Immediately after this historic decision was taken, the BCF sent a telegram to Alexander Alekhine, informing him of the good news. It was expected that Alekhine, who was staying in room 43 of the Parque Hotel in Estoril, Portugal, would receive the telegram the very next day (Sunday), and in all likelyhood leave for England soon afterwards.
By the time the telegram reached its destination, however, Alekhine was already dead: the World Chess Champion had unexpectedly died within hours of the telegram being sent! Just when his career was about to be resurrected from the ashes of World War II, Alekhine’s life vanished in a moment as brief as a flick of the eye…

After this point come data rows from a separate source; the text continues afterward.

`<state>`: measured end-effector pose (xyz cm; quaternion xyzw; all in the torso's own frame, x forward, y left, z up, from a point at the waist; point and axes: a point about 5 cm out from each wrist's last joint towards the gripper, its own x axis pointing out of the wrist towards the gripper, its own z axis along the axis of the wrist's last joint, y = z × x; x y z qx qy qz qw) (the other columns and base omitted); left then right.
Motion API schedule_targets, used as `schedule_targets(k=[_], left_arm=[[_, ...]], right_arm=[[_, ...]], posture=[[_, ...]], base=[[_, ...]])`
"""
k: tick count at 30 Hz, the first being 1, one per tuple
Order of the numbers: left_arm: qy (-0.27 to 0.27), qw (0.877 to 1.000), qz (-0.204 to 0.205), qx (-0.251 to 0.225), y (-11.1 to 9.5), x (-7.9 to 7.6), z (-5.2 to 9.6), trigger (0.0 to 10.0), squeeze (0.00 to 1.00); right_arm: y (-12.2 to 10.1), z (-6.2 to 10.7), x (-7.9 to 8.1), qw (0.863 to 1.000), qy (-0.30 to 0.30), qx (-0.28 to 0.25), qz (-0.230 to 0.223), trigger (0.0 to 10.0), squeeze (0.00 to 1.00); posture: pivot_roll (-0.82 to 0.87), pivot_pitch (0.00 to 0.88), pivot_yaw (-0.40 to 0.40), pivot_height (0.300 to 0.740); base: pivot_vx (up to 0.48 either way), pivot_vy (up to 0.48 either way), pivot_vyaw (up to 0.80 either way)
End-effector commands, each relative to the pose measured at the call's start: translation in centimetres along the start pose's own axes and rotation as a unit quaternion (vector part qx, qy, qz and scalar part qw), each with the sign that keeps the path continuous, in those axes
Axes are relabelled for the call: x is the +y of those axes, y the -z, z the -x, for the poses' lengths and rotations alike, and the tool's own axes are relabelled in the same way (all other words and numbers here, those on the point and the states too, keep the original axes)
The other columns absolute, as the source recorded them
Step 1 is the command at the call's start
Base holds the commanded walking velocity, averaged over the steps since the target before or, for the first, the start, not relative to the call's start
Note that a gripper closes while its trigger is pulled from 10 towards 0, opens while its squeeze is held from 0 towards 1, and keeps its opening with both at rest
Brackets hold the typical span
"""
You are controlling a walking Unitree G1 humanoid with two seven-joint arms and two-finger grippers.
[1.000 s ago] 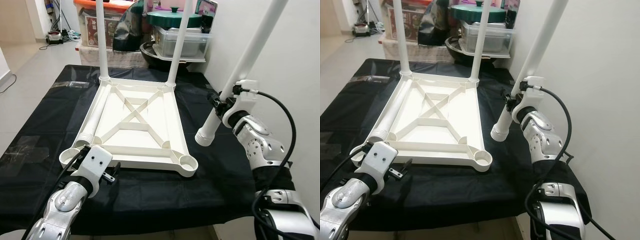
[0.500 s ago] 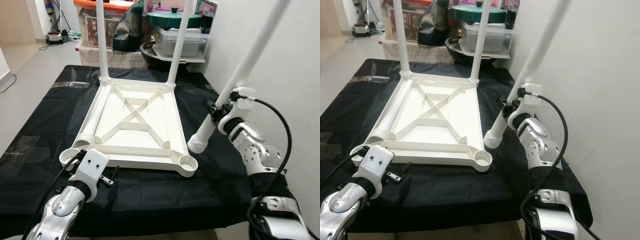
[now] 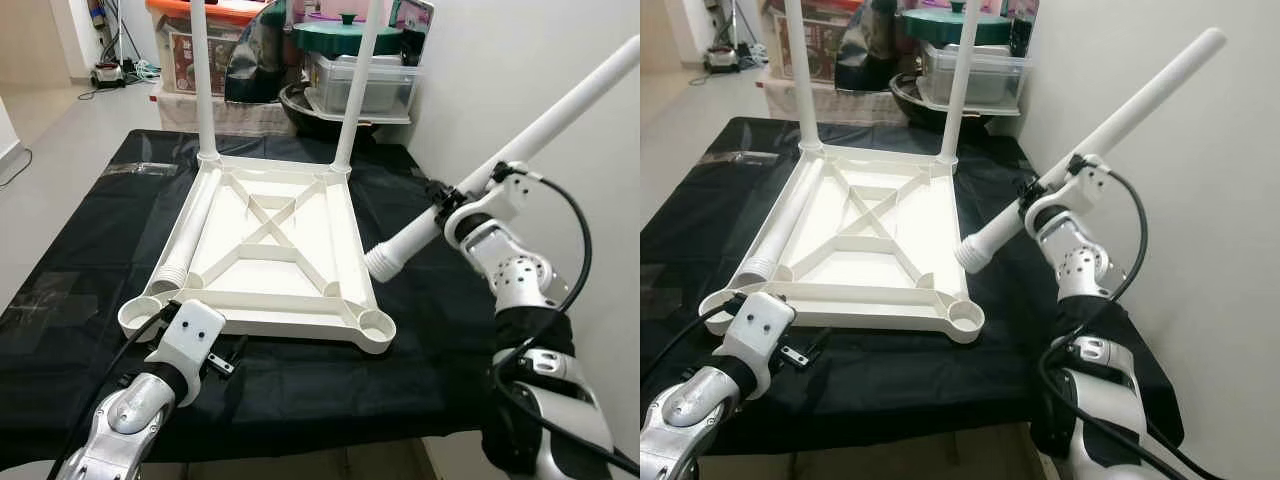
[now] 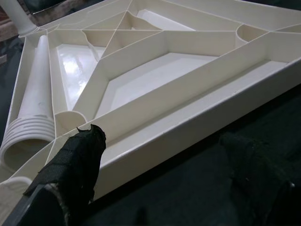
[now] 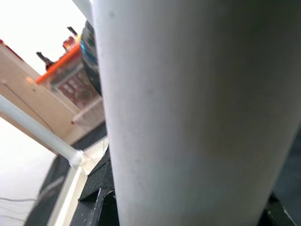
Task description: Building children table
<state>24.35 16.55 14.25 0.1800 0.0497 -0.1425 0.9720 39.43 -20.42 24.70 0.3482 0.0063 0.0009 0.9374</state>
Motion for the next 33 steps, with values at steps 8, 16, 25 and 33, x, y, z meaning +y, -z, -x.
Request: schedule_targets(k=[8,16,25,33], left_arm=[[0.017,1.000,0.000,0.002,0.3,-0.7,-0.1,10.0,0.00],[0.023,1.000,-0.001,-0.001,0.3,-1.0,-0.4,10.0,0.00],[0.028,1.000,-0.001,-0.005,0.2,-1.4,-0.6,10.0,0.00],[0.027,1.000,-0.001,-0.004,0.3,-1.4,-0.4,10.0,0.00]], right_arm=[[0.0,-0.2,1.1,1.000,-0.008,-0.004,-0.009,0.0,0.00],[0.1,-0.2,0.9,1.000,-0.007,-0.006,0.011,0.0,0.00],[0.5,-0.2,0.7,1.000,-0.005,-0.004,0.027,0.0,0.00],[1.0,0.9,2.2,0.972,-0.140,-0.006,0.191,0.0,0.00]], posture=[[0.10,0.000,-0.137,0.740],[0.09,0.000,-0.134,0.740],[0.09,0.000,-0.136,0.740],[0.09,0.000,-0.142,0.740]], base=[[0.000,0.000,0.00],[0.000,0.000,0.00],[0.000,0.000,0.00],[0.000,0.000,0.00]])
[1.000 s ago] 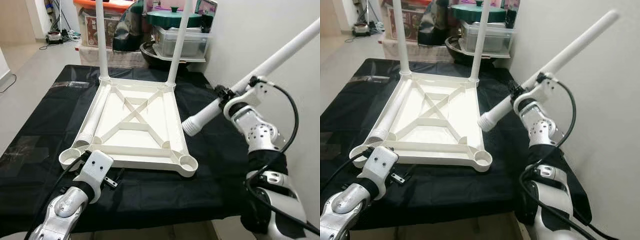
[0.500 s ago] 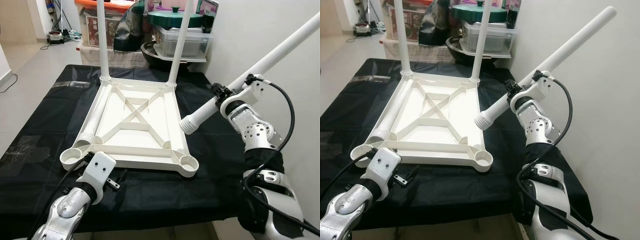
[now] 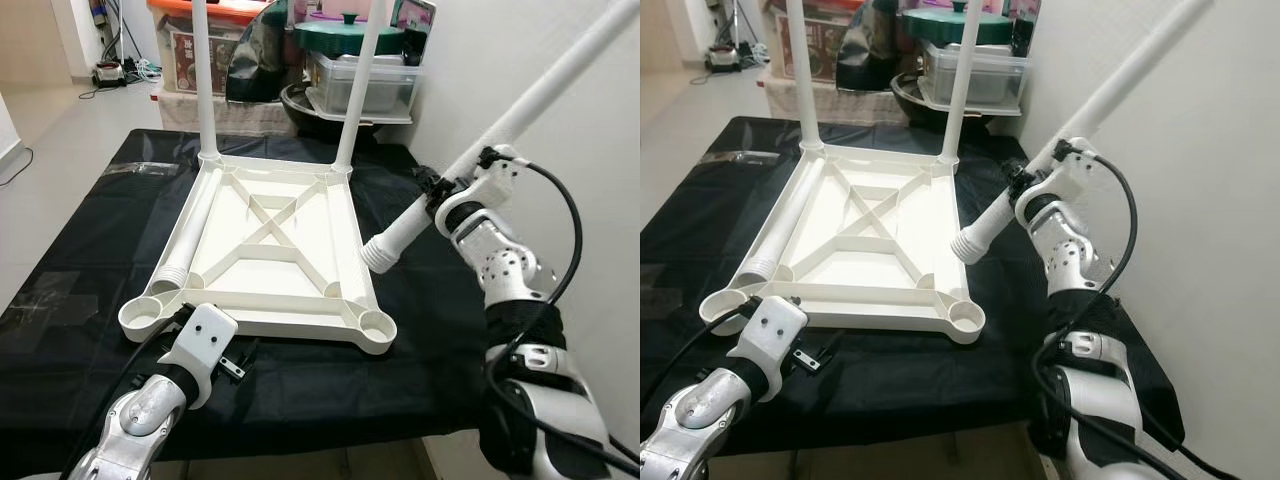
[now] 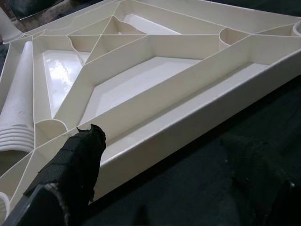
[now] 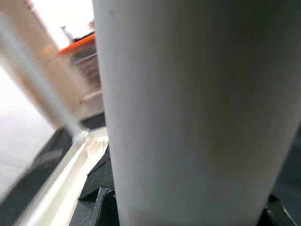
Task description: Building children table
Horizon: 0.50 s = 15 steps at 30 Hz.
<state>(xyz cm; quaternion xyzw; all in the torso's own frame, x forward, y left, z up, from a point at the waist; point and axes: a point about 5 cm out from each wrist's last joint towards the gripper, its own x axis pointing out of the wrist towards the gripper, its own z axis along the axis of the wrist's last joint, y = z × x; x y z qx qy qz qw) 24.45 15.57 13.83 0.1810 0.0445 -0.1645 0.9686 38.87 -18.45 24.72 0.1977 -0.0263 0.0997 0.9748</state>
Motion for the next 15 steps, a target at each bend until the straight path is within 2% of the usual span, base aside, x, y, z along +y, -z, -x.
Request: schedule_targets(k=[1,2,3,5,6,8,12,15], left_arm=[[0.007,1.000,0.003,0.005,0.3,-0.4,0.0,10.0,0.00],[0.006,1.000,0.003,0.005,0.3,-0.4,0.0,10.0,0.00],[0.006,1.000,0.003,0.005,0.3,-0.4,0.0,10.0,0.00],[0.005,1.000,0.004,0.005,0.3,-0.3,0.0,10.0,0.00],[0.005,1.000,0.004,0.005,0.3,-0.3,0.0,10.0,0.00],[0.004,1.000,0.004,0.005,0.4,-0.3,0.1,10.0,0.00],[0.004,1.000,0.004,0.006,0.4,-0.2,0.2,10.0,0.00],[0.004,1.000,0.004,0.006,0.4,-0.2,0.2,10.0,0.00]], right_arm=[[-0.5,0.2,0.6,0.999,-0.035,-0.012,0.038,0.0,0.00],[-0.2,0.6,1.0,0.995,-0.068,-0.007,0.066,0.0,0.00],[-0.2,0.6,1.0,0.995,-0.068,-0.007,0.066,0.0,0.00],[0.5,1.8,1.9,0.983,-0.142,0.002,0.121,0.0,0.00],[0.5,1.8,1.9,0.983,-0.142,0.002,0.121,0.0,0.00],[1.0,2.9,2.4,0.972,-0.179,0.005,0.152,0.0,0.00],[1.7,4.1,2.8,0.965,-0.202,0.004,0.168,0.0,0.00],[1.7,4.1,2.8,0.965,-0.202,0.004,0.168,0.0,0.00]], posture=[[0.09,0.000,-0.142,0.740],[0.09,0.000,-0.144,0.740],[0.09,0.000,-0.144,0.740],[0.09,0.000,-0.145,0.740],[0.09,0.000,-0.145,0.740],[0.08,0.000,-0.143,0.740],[0.08,0.000,-0.141,0.740],[0.08,0.000,-0.141,0.740]], base=[[0.000,0.000,0.00],[0.000,0.000,0.00],[0.000,0.000,0.00],[0.000,0.000,0.00],[0.000,0.000,0.00],[0.000,0.000,0.00],[0.000,0.000,0.00],[0.000,0.000,0.00]])
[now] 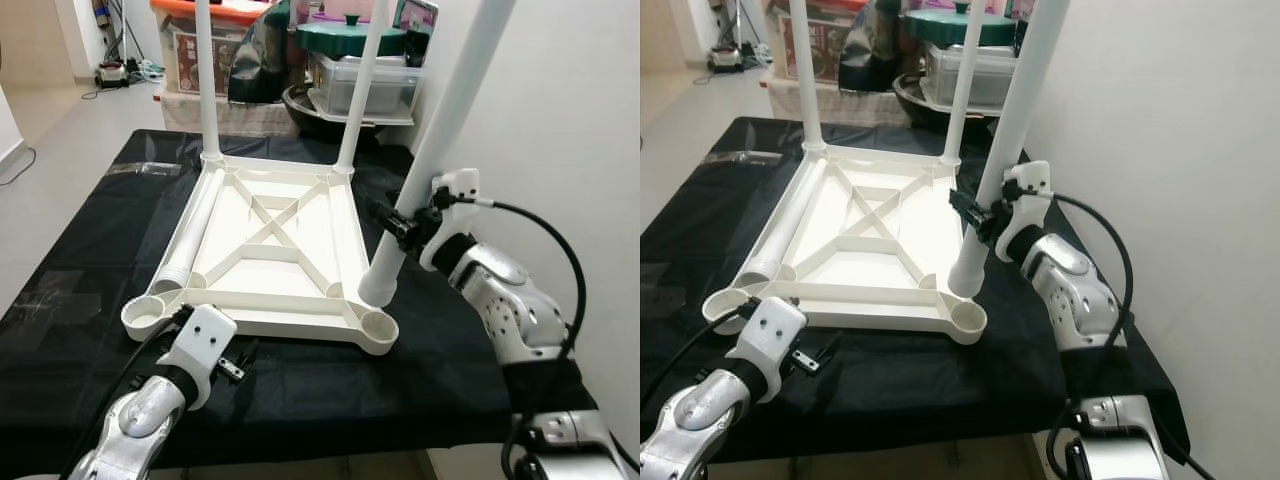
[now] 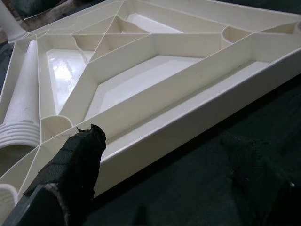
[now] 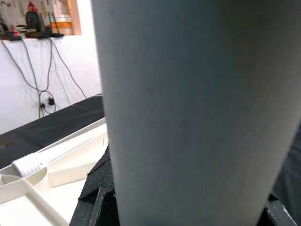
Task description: Building children table
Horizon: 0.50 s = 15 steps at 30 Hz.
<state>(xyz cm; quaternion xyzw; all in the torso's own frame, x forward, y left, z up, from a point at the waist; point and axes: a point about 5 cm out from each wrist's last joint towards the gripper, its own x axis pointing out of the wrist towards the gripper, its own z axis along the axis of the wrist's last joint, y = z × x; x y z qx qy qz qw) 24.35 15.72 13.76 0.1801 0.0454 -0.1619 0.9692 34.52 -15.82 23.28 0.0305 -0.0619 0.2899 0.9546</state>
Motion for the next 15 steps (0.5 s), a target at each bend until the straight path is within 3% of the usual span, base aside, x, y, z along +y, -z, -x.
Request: schedule_targets(k=[1,5,10,15], left_arm=[[0.006,1.000,0.003,0.005,0.3,-0.3,0.1,10.0,0.00],[0.006,1.000,0.003,0.005,0.3,-0.2,0.1,10.0,0.00],[0.004,1.000,-0.001,0.004,0.3,0.1,0.2,10.0,0.00],[0.002,1.000,-0.003,0.002,0.2,0.2,0.2,10.0,0.00]], right_arm=[[-0.4,0.4,0.2,1.000,-0.006,-0.012,0.016,0.0,0.00],[0.2,0.9,0.9,1.000,-0.012,-0.010,0.023,0.0,0.00],[3.3,2.7,2.7,0.998,0.000,0.007,0.059,0.0,0.00],[4.3,3.2,3.0,0.998,0.010,0.014,0.062,0.0,0.00]], posture=[[0.08,0.000,-0.141,0.740],[0.08,0.000,-0.133,0.740],[0.08,0.000,-0.124,0.740],[0.09,0.000,-0.122,0.740]], base=[[0.000,0.000,0.00],[0.000,0.000,0.00],[0.000,0.000,0.00],[0.000,0.000,0.00]])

From yesterday’s round of the 4NCL in England. Black now played the flashy 22…Nxf2!? where upon White immediately blundered with 23.RxN? (23…Re1+! 24.Rf1 Bxd4+ and Rxd1 winning easily) . However, 23.Qh4! would have left the game outcome uncertain.
FROM the diagram above, Black has a much stronger continuation. CAN YOU FIND IT?
TODAY’S 5-SECOND TACTIC!
From the Soviet Championship in 1956. Position after 20 moves. With all the pieces on the board, Black’s last move (20…Qh4) meets with a speedy refutation.
WHITE TO PLAY AND WIN!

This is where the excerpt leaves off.